FedML-AI / FedML

FEDML - The unified and scalable ML library for large-scale distributed training, model serving, and federated learning. FEDML Launch, a cross-cloud scheduler, further enables running any AI jobs on any GPU cloud or on-premise cluster. Built on this library, TensorOpera AI (https://TensorOpera.ai) is your generative AI platform at scale.
https://TensorOpera.ai
Apache License 2.0
4.14k stars 779 forks source link

Asynchronous Federated Learning #342

Open xuannn1998 opened 2 years ago

xuannn1998 commented 2 years ago

Hi there,

Are there any implementations related to asynchronous FL? Especially the state-of-the-art paper: Asynchronous Federated Optimization

FedML-AI-admin commented 2 years ago

@xuannn1998 good questions.
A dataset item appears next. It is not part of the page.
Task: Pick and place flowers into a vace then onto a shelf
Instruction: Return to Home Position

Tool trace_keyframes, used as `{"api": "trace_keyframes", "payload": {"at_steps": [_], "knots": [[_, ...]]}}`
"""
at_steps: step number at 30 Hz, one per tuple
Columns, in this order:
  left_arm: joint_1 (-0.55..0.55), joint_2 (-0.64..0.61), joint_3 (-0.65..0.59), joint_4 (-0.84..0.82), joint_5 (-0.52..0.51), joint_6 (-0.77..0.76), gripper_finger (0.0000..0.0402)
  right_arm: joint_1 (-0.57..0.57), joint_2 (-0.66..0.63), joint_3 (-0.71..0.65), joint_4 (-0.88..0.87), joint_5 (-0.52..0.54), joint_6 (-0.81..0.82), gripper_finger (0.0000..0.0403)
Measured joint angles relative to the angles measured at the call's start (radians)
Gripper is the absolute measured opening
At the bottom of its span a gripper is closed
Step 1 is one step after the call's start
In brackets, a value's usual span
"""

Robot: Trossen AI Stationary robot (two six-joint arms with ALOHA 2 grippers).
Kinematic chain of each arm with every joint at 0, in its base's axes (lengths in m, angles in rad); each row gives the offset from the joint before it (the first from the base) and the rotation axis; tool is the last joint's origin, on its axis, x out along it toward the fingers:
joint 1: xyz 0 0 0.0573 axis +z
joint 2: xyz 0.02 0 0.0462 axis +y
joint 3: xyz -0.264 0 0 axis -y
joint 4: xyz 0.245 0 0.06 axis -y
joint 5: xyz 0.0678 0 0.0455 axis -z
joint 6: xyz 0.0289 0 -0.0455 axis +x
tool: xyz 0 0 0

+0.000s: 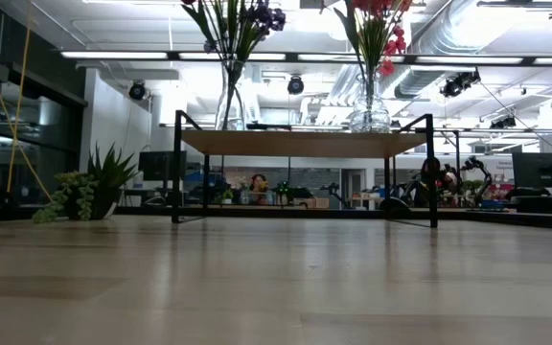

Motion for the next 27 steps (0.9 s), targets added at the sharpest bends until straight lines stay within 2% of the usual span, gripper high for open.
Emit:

We will release our LightSecAgg (MLSys 2022) soon.

https://proceedings.mlsys.org/paper/2022/file/d2ddea18f00665ce8623e36bd4e3c7c5-Paper.pdf

xuannn1998 commented 2 years ago

Current FedAvg algorithm is done by sequential training (simulation with a single process). In order to achieve asynchronous FL, is it possible to change training phase to parallel?

chaoyanghe commented 2 years ago

@xuannn1998 Please check this example, we do support simulation with sequential distributed training: python/examples/simulation/mpi_torch_fedavg_seq/README.md

as for asynchronous FL, it's better to run it in real-world system. Do you hope to support async FL in simulation or real-world cross-silo?

fedml-dimitris commented 10 months ago

@xuannn1998 We will revisit this soon.